BUBBLE BOY. Disney's would-be wacky tale of an immunodeficient teen who pursues the girl of his dreams while wearing a germ-free bubble suit produces, among other things, the worst unintended metaphor of a movie year that was full of unintended metaphors. Hollywood is a plastic bubble, to be sure--but that doesn't excuse the filmmakers for not getting out more.
FINAL FANTASY: THE SPIRITS WITHIN. Studio movies are artificial enough without what Columbia Pictures billed as "the first HyperReal computer-generated feature film." What Is Cinema? author André Bazin isn't just turning over in his grave; he's dropping a quarter in the coffin in hopes of virtually kicking Aki Ross's ass.
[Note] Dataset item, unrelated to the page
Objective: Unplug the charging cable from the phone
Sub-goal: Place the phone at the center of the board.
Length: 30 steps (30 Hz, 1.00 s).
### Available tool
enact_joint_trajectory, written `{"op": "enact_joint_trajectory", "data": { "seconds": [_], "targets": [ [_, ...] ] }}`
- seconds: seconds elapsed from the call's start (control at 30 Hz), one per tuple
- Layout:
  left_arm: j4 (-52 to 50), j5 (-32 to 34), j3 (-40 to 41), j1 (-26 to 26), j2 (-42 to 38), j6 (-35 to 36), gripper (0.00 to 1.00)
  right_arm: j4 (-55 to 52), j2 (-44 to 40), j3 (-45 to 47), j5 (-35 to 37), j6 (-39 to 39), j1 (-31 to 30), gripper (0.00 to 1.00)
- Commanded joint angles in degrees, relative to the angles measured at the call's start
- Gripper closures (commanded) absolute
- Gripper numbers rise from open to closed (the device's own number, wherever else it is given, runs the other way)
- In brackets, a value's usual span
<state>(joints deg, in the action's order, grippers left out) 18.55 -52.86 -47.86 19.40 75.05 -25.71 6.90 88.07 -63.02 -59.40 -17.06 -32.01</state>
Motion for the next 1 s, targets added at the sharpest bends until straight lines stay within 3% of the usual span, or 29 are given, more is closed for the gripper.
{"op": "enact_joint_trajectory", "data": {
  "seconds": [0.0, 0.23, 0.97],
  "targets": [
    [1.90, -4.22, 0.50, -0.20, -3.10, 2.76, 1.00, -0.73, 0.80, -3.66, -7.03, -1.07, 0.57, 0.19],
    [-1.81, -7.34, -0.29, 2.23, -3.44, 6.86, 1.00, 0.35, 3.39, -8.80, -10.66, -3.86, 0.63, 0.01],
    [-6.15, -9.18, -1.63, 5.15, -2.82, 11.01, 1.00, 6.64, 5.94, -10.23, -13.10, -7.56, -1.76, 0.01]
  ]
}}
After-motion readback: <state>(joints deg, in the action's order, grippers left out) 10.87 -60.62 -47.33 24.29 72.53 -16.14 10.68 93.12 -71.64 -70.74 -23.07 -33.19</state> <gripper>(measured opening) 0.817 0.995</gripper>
JOE SOMEBODY. The economy class of made-in-Minnesota movies has always drawn humor (or "humor") from the most pathetic variety of emasculation--something about the less-than-towering appearance of our skyline from the vantage point of either coast, I'd venture. Here, a wimpy corporate peon whose 12-year-old daughter sees him getting "bitch-slapped" by a beefy co-worker takes revenge--while our state's reputation suffers its worst beating since Fargo.
THE MAN WHO WASN'T THERE. More notoriety for Minnesota--or is that less? The Coen Brothers' empty exercise in old Hollywood pastiche slaps together black-and-white "noir" atmospherics and the usual misanthropy in a manner that makes one long for the relative livelihood of Dead Men Don't Wear Plaid. The Coens' ponderous tale of a Santa Rosa barber was widely praised for its dark humor, but here's what's really funny: All those scissors on the set and still the shaggy-haired siblings couldn't clean themselves up for Cannes?
MEGIDDO. Those terrorists may have made Schwarzenegger's Collateral Damage run for cover, but this Christian-funded vision of apocalypse now--culminating in the image of U.S. tanks and troops battling "evil" in the Holy Land--held firm to Providence Entertainment's divinely determined release date of September 21. The lesson: God budges for no man.
MOULIN ROUGE. At a time in film history when actual celluloid stands as endangered as original music in a musical, the corporate-jukebox aesthetic on display here bodes well for the fully digital cinema of the future. When beleaguered celebs like Nicole Kidman would rather not drive to the set to make their movies, they'll be stored on the hard drives of super conductors such as Rupert Murdoch, and double-clicked to duet with other virtual stars for a song.